Stephan Haas
| Email: | shaas@usc.edu |
| Office Location: | SSC 211A |
| Office Phone: | (213) 740-4528 |
| Website: | Stephan Haas |
| Ph.D. Programs: | Physics & Astronomy |
Our group is interested in topics related to quantum magnetism, superconductivity, and nanotechnology. We investigate microscopic models of interacting electronic systems, and use numerical techniques, such as Quantum Monte Carlo and Exact Diagonalization, to find their phase diagrams, ground state properties, and excitation spectra. Recently, we have applied the Stochastic Series Expansion Method to study field induced phase transitions in quantum spin liquids, developed optimization algorithms to construct nano-scale opto-electronic devices, and applied BCS theory to investigate the consequences of unconventional superconductivity in strongly correlated materials. Our work is motivated by and connected to recent experiments in the fields of quantum antiferromagnetism, high-temperature and heavy-fermion superconductivity, and nano-photonics.

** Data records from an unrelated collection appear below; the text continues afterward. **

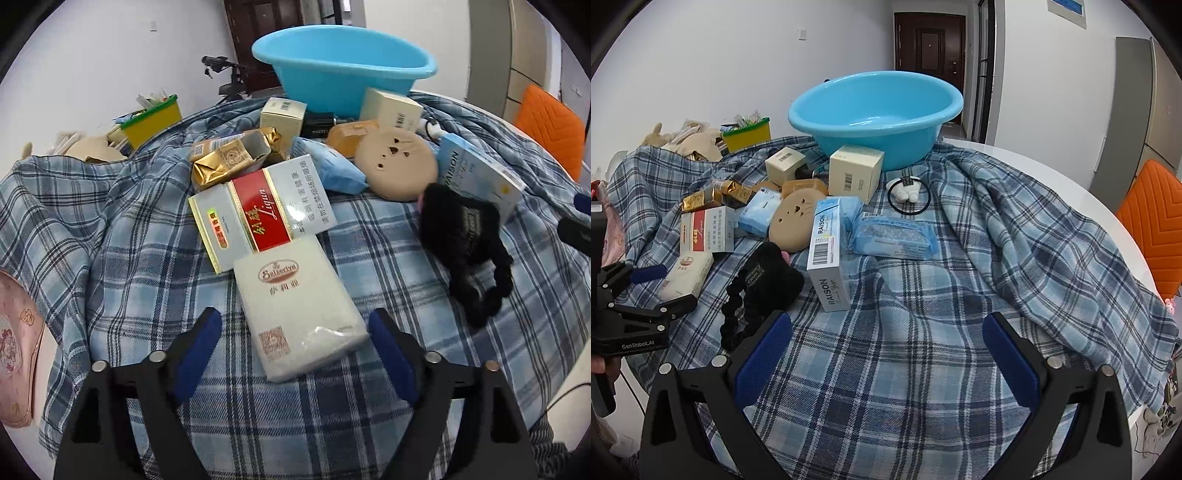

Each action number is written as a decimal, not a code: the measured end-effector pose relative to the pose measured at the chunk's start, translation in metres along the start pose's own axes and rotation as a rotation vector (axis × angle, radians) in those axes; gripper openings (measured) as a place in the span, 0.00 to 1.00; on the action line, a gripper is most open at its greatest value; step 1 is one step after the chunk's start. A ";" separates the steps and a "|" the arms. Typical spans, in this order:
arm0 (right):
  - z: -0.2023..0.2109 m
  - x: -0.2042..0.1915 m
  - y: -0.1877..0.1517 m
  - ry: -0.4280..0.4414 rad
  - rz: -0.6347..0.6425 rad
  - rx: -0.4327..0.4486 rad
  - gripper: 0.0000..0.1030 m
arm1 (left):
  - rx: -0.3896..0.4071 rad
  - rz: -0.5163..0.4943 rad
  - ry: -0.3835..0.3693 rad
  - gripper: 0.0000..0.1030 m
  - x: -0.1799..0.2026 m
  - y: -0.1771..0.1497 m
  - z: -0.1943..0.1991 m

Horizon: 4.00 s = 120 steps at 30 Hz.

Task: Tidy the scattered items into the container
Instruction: 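Lower the left gripper onto the white Salteriva tissue pack and close it, then grasp the blue RAISON box upright with the right gripper, then carry the tissue pack and RAISON box over the blue basin with both tools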

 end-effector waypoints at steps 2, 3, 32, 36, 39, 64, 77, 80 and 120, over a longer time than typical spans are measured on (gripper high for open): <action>0.001 -0.001 0.001 -0.001 0.003 0.001 1.00 | 0.002 -0.005 0.023 0.82 0.003 0.004 -0.004; 0.001 -0.001 0.001 -0.003 0.003 0.003 1.00 | 0.000 -0.009 0.037 0.82 0.004 0.005 -0.006; -0.012 -0.019 0.016 0.033 0.030 0.016 0.86 | 0.074 0.051 -0.074 0.46 0.005 0.009 -0.001; -0.026 -0.031 0.034 0.046 0.054 0.031 0.76 | 0.091 0.051 -0.072 0.46 0.005 0.010 0.005; -0.040 -0.038 0.041 0.046 0.064 0.021 0.74 | 0.099 0.052 -0.063 0.46 0.002 0.012 0.008; -0.045 -0.050 0.033 0.055 0.089 -0.011 0.20 | 0.100 0.097 -0.042 0.46 -0.009 0.010 0.006; -0.024 -0.031 0.029 0.026 0.030 0.064 0.20 | 0.136 0.076 -0.062 0.46 0.003 0.023 0.013; -0.016 -0.030 0.033 0.016 0.033 0.098 0.20 | 0.166 0.061 -0.056 0.46 0.007 0.032 0.020; 0.078 -0.032 0.051 0.060 0.033 0.518 0.20 | 0.553 0.038 0.006 0.46 0.012 0.089 0.091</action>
Point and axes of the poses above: each gripper's, at about its wrist camera, not at the fingertips, and z roughly against the way its jaws point, x to its right, y to its top, the point moved 1 cm from there along -z, roughly the way its jaws point, and after that the axes turned 12 degrees about -z, right-handed, at the moved point
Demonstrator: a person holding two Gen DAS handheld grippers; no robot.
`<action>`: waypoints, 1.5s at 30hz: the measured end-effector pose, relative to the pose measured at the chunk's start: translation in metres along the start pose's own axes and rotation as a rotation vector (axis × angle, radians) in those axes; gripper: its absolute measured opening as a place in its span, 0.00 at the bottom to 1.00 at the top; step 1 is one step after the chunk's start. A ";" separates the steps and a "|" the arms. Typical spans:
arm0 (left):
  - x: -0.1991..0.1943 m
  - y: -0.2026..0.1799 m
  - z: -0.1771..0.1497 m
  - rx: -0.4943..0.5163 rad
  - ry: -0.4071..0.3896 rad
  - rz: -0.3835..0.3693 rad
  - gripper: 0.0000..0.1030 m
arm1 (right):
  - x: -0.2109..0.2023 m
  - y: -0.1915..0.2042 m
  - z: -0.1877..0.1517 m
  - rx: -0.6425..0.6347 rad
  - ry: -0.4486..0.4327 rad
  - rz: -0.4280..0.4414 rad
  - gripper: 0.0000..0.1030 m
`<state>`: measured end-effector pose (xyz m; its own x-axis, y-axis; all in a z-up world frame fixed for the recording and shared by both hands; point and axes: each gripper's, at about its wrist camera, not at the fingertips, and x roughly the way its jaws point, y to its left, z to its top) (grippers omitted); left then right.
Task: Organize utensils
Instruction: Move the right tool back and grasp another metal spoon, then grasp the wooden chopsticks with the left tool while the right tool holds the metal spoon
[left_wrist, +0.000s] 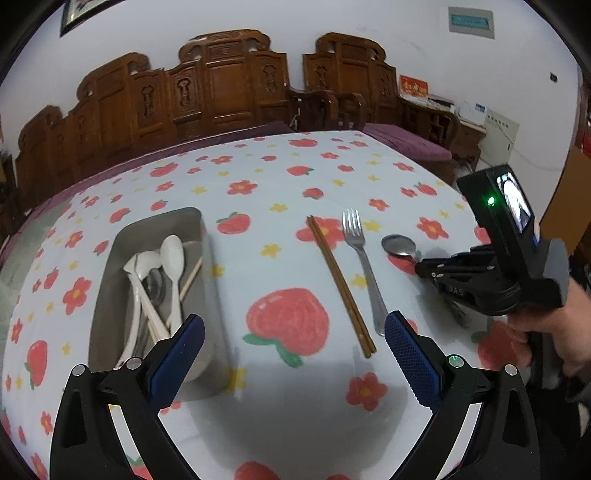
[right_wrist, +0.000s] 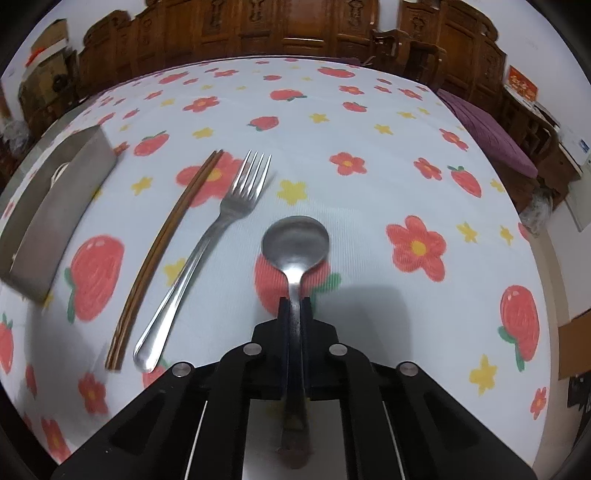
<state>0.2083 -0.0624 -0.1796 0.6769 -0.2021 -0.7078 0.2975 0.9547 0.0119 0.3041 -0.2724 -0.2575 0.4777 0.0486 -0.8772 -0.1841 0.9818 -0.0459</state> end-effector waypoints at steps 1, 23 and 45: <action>0.002 -0.003 -0.001 0.006 0.009 0.004 0.92 | -0.001 -0.001 -0.003 -0.004 0.000 0.006 0.07; 0.071 -0.031 -0.020 0.053 0.196 0.081 0.90 | -0.066 -0.018 -0.021 -0.010 -0.139 0.133 0.07; 0.082 -0.030 -0.009 0.033 0.220 0.039 0.51 | -0.070 -0.008 -0.022 -0.038 -0.150 0.154 0.07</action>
<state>0.2482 -0.1058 -0.2443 0.5265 -0.1089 -0.8432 0.2982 0.9524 0.0632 0.2533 -0.2873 -0.2064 0.5638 0.2271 -0.7940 -0.2954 0.9533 0.0629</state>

More recently, we have also made several contributions to biophysics. In particular, we study how integration of back action into coupled rate equations describing dynamical biophysical processes can lead the identification of optimized structural features. This approach is used to analyze neural receptor binding and function. In functional receptor studies, the influence of ligand binding to the receptor on free ligand concentration in the synaptic cleft is rarely considered, especially when the number of ligand molecules vastly exceeds the number of receptors. We evaluate the role of ligand binding/unbinding to the receptor on ligand concentration and the resulting change in receptor dynamics using the example of glutamate interaction with the AMPA receptor subtype of glutamate receptors. We have found a significant difference for AMPA receptor-mediated current between the free diffusion case, where binding/unbinding is neglected, and the case when glutamate binding to AMPA receptors is taken into account for evaluating free ligand concentration. Furthermore, taking into account receptor binding/unbinding reveals new properties of the receptor/neurotransmitter system, and in particular, indicates the existence of an optimum receptor density profile with an optimal radius where the total charge and peak current are maximal, a property that cannot be captured by the free diffusion case. This may provide an explanation for the disposition of AMPA receptors and the synaptic geometry based on the optimization of the receptor-mediated current.

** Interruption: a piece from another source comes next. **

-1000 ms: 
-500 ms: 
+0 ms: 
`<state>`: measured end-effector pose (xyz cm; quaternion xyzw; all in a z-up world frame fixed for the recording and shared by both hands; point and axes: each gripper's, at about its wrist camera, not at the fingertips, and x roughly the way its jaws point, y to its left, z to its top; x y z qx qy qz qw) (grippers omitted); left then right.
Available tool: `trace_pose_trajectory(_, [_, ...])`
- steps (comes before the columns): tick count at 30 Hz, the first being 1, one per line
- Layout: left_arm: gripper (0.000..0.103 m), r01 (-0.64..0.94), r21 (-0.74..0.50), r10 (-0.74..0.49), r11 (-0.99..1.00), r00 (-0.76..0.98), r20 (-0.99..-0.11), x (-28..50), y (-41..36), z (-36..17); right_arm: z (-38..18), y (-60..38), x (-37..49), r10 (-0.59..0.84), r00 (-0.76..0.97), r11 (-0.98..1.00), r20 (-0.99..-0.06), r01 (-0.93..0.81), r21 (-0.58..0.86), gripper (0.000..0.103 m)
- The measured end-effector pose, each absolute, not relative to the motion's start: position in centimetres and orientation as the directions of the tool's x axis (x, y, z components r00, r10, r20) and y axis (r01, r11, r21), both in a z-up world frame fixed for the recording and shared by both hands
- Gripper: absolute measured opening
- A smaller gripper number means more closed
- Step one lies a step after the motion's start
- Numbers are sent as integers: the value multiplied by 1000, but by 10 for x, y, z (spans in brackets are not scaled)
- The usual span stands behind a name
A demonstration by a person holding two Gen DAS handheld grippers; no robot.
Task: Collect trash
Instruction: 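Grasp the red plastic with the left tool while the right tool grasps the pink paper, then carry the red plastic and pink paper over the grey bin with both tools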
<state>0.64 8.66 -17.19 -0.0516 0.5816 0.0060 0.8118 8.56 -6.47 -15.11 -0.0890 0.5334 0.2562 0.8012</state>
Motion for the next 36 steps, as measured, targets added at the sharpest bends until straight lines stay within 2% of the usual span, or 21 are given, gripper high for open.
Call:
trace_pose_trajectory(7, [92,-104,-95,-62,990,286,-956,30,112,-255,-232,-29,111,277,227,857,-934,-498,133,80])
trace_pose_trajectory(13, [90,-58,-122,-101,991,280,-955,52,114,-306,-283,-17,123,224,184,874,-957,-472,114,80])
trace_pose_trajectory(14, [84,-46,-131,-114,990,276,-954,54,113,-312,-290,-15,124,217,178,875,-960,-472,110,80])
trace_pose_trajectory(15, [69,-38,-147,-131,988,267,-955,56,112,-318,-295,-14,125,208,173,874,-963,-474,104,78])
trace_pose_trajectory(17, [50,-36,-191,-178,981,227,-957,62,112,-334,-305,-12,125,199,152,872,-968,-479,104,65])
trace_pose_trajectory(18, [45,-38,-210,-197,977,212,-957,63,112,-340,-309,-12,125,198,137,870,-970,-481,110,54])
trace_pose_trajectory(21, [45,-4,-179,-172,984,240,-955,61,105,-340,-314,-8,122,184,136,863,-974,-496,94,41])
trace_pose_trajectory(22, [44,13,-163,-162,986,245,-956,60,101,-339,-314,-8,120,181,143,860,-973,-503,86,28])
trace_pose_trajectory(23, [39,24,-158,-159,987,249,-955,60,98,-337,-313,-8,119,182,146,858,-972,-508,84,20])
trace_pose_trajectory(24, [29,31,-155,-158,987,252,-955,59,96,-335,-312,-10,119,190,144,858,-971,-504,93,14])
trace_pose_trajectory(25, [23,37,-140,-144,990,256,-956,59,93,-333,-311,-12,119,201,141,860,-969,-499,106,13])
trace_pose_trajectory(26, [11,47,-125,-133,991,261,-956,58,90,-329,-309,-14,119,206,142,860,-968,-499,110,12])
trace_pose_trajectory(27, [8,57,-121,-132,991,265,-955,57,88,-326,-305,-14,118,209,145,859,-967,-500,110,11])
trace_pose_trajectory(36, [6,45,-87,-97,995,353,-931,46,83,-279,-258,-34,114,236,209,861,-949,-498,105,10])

We have also devised a new simulation technique, based on a combination of molecular dynamics and Jarzynski’s equality to study ion transport through cellular membranes. The ability of biological ion channels to conduct selected ions across cell membranes is critical for the survival of both animal and bacterial cells. Numerous investigations of ion selectivity have been conducted over more than 50 years, yet the mechanisms whereby the channels select certain ions and reject others are not well understood. Here we study a new application of Jarzynski’s Equality to investigate the mechanism of ion selectivity using non-equilibrium molecular dynamics simulations of Na+ and K+ ions moving through the KcsA channel. Our simulations show that the selectivity filter of KcsA adapts and responds to the presence of the ions with structural rearrangements that are different for Na+ and K+. These structural rearrangements facilitate entry of K+ ions into the selectivity filter and permeation through the channel, and rejection of Na+ ions. A mechanistic model of ion selectivity by this channel based on the results of the simulations relates the structural rearrangement of the selectivity filter to the differential dehydration of ions and multiple-ion occupancy and describes a mechanism to efficiently select and conduct K+. Estimates of the K+/Na+ selectivity ratio and steady state ion conductance for KcsA from the simulations are in good quantitative agreement with experimental measurements. This model also accurately describes experimental observations of channel block by cytoplasmic Na+ ions, the “punch through” relief of channel block by cytoplasmic positive voltages, and is consistent with the knock-on mechanism of ion permeation.